In chapter 5 the final conclusions are presented, along with some suggestions on how the results could be further improved.

# CHAPTER 2 MANGO Architecture

## Hardware Architecture

MANGO hardware components are organized in a *mesh* topology (Figure 1.3), where *tiles* are placed in a bidimensional structure and identified by a set of coordinates. Each tile is equipped with an accelerator, called from now on *unit*, along with other peripherals that implement the configuration and communication infrastructure.

Tiles can be spread among multiple FPGAs and motherboards according to the architecture configuration, while still offering a clear abstraction to the software and to the units.

Some tiles are connected to the memory modules, thus offering memory access to local and remote units. At least one tile should also be connected to an IO device, to allow access from the server side.

### **Tile Structure**

The internal structure of a tile is depicted in Figure 2.1. All the components but the unit are here briefly described, grouped by the functionality they provide.

### **Communication Interface**

The communication interface allows modules inside a tile to exchange data among themselves and with other tiles.
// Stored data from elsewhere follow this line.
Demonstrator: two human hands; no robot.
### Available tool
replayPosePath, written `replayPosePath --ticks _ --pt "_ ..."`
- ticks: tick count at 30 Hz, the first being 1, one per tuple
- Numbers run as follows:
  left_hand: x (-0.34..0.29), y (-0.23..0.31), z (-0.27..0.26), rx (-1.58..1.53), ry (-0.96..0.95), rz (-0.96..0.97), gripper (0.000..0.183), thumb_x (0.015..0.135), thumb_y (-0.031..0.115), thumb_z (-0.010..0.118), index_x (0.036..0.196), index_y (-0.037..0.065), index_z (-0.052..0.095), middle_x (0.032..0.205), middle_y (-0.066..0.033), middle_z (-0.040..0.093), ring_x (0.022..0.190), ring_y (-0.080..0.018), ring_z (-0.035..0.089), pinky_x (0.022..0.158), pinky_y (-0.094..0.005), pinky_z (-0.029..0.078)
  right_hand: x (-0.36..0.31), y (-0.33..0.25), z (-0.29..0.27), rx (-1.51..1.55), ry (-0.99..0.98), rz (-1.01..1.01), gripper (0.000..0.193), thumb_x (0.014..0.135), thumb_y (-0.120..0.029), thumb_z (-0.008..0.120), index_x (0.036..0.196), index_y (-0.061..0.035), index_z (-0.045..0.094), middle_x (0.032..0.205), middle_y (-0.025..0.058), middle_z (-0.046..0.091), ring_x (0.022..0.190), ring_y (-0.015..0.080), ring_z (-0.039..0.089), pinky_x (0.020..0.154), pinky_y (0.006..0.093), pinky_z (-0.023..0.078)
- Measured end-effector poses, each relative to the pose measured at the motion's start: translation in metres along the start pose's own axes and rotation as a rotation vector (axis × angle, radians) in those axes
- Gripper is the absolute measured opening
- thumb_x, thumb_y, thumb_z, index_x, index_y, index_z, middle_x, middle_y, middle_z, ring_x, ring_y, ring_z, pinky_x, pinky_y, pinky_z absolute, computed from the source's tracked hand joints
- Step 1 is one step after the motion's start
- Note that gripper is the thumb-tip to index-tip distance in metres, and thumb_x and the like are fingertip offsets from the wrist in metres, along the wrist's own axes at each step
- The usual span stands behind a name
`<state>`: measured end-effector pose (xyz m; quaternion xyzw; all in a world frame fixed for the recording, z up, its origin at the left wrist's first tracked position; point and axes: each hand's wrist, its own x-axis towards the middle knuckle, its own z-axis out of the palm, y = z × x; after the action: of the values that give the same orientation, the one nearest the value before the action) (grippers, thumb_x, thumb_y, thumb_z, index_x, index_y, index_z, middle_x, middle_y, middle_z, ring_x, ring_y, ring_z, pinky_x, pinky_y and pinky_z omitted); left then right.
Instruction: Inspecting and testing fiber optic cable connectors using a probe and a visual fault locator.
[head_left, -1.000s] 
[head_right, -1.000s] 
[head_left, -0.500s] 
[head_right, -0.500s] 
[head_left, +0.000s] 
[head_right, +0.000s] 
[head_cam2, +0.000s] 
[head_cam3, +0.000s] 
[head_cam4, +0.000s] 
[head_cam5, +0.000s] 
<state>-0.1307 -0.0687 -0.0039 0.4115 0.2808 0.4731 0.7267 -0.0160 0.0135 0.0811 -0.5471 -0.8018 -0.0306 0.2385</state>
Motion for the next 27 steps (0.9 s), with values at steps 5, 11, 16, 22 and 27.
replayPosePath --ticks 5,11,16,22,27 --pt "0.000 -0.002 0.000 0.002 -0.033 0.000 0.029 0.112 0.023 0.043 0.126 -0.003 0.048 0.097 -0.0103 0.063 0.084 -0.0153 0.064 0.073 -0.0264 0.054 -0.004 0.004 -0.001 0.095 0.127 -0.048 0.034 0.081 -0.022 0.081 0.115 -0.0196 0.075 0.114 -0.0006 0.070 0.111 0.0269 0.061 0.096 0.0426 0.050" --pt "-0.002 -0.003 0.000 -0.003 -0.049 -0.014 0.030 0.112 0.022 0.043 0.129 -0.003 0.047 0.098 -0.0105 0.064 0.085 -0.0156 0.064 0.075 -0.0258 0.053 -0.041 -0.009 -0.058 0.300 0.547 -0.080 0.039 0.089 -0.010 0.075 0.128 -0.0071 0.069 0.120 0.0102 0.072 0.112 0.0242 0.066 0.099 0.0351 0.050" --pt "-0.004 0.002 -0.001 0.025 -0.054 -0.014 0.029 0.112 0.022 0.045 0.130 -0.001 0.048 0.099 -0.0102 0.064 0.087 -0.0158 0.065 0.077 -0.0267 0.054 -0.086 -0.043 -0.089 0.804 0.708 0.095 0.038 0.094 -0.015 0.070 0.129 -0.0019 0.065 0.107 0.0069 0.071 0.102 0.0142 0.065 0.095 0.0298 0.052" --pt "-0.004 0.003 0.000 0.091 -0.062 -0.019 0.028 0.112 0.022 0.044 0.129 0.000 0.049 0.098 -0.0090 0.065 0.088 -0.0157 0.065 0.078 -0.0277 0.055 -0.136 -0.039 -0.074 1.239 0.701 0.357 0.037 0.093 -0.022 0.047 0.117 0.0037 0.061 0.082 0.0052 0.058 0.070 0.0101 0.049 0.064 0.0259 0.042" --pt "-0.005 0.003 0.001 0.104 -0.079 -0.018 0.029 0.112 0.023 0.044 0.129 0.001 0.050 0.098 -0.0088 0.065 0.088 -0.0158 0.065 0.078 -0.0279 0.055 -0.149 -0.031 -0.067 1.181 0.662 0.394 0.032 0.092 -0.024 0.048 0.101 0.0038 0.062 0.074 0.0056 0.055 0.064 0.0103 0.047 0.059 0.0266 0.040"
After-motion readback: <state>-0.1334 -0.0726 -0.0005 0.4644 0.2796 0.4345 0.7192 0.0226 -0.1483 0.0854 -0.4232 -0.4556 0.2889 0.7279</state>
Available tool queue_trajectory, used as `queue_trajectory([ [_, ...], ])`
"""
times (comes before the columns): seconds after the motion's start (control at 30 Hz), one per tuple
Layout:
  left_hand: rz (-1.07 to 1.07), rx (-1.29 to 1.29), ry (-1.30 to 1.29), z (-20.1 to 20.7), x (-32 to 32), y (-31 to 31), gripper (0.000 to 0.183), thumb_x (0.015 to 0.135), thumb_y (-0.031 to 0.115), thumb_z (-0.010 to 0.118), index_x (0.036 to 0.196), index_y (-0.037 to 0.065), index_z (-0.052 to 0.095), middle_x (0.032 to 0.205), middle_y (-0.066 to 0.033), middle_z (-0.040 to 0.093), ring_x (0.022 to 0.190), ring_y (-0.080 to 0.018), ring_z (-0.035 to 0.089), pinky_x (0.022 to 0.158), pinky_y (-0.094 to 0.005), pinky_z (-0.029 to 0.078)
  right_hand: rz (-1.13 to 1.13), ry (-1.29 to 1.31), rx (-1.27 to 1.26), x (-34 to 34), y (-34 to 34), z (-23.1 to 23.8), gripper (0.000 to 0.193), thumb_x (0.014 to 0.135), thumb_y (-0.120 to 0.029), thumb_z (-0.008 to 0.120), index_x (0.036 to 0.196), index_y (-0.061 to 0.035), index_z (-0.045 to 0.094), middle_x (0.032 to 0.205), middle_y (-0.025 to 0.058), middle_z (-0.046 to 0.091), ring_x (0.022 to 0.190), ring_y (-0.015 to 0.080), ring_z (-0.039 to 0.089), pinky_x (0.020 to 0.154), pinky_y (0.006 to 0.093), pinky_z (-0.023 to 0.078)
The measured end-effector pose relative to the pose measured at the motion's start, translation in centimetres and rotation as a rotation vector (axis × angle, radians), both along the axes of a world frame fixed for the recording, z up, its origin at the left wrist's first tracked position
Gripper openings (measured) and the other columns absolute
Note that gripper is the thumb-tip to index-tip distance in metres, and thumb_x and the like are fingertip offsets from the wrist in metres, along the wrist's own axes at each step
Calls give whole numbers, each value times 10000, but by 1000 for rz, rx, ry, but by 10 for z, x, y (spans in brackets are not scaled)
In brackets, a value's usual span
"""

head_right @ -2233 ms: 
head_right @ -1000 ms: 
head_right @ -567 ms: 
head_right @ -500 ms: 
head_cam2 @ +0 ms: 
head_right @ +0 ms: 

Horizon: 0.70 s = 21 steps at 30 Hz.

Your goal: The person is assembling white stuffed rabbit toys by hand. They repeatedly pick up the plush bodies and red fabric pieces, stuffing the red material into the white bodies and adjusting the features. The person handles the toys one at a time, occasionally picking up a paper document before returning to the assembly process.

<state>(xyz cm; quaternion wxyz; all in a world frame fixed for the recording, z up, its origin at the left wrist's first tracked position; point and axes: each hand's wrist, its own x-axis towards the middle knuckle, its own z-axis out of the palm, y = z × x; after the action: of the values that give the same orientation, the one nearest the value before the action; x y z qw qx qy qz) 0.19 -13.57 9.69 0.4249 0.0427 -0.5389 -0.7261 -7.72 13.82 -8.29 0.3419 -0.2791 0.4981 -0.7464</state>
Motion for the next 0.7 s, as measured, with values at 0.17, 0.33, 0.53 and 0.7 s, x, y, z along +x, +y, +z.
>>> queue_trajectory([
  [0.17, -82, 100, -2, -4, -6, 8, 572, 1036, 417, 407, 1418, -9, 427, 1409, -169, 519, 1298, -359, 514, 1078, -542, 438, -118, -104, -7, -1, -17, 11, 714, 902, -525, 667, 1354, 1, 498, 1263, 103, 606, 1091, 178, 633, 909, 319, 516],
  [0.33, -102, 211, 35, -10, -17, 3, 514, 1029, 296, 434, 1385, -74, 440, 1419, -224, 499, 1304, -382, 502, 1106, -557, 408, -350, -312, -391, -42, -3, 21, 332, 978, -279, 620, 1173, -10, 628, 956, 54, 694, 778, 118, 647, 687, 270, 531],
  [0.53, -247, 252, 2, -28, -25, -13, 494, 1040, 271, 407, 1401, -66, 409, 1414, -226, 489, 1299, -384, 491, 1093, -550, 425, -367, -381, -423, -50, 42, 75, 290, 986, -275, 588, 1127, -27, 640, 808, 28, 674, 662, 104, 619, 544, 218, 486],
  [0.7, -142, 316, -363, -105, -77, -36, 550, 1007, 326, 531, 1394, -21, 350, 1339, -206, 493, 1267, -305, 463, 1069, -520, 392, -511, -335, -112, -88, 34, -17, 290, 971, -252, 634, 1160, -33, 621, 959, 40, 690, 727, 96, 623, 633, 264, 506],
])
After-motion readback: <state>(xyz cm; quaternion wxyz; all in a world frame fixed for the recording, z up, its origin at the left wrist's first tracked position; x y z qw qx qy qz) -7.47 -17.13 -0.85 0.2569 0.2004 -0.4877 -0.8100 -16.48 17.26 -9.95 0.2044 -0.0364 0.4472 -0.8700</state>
The first thing that should be noted is that two networks are actually implemented in MANGO: the item network is used to route items through the system, and so it's just used for configuration and debugging purposes; the data network is a complex network in charge of routing all the traffic related to memory accesses from the unit.

Each network is made of two main components: a **router** and a **network interface**. The router has the responsibility of sending and receiving messages to and from other tiles. The network interface abstracts away the interconnection details from the modules, converting modules' requests to the correct network format if they should reach another tile, or forwarding the requests to local modules when it is needed. In a similar way the network interface converts network messages



Figure 2.1: MANGO tile

in a format that can be understood by the local destination module. An in-depth description of the two networks is presented later in this chapter.

### **Configuration Interface**

The **TILEREG** module provides an extensible interface for the configuration of the peripherals inside a tile. The details of the interface are presented in Figure 2.2.

It offers the abstraction of a register bank, where each register implements a specific functionality. The main functionalities provided are the configuration of local modules, the implementation of synchronization primitives and the collection of statistics from the local modules for performance analysis.

The registers can be accessed by the server through the item network, or they can be mapped in a unit's address space and be accessed through the data network.

### **Unit Interface**

Every unit should adapt to a well-defined interface to interact with the MANGO system. The details are reported in Figure 2.3.

The interface can be split in two logical parts: the data interface, which allows the unit to access the memory modules in the system or the memory-mapped







Figure 2.3: Unit interface



Figure 2.4: TLB module

TILEREG registers, and the control interface, which allows the bidirectional communication between the unit and the server for control related traffic.

The control interface is completely generic and every unit can implement its own commands. All the control traffic flows on the link between the unit and the TILEREG: the server can thus send commands to the unit by writing on a specific TILEREG register.

The data interface offers to the unit a clear abstraction of the memory resources. In particular, the unit should have no knowledge of the physical memory modules plugged into the system: every unit has a 4 GB address space, onto which physical memory modules and TILEREG registers can be arbitrarily mapped. For this reason, memory operations flow through the **UNIT TO MANGO** and **MANGO TO UNIT** modules (from now on *U2M* and *M2U*) before reaching the network interface. Those two modules implement a translation layer: every memory access is associated with the corresponding physical resource, and the corresponding request is generated. To do so, the U2M and M2U modules rely on two additional modules: a **TLB** and a **TABLE** module.

The TLB, whose interface is detailed in Figure 2.4, stores the translation informations needed to map memory addresses to physical resources. Its configuration can be modified at runtime by writing a specific TILEREG register. In this way the server (in particular the resource manager) is offered maximum flexibility in the mapping of physical memory modules to the unit's address space. Moreover, registers from a TILEREG inside the system can be mapped. This is especially useful for synchronization purposes, as multiple accelerators or even user applications can share access to the same set of synchronization registers.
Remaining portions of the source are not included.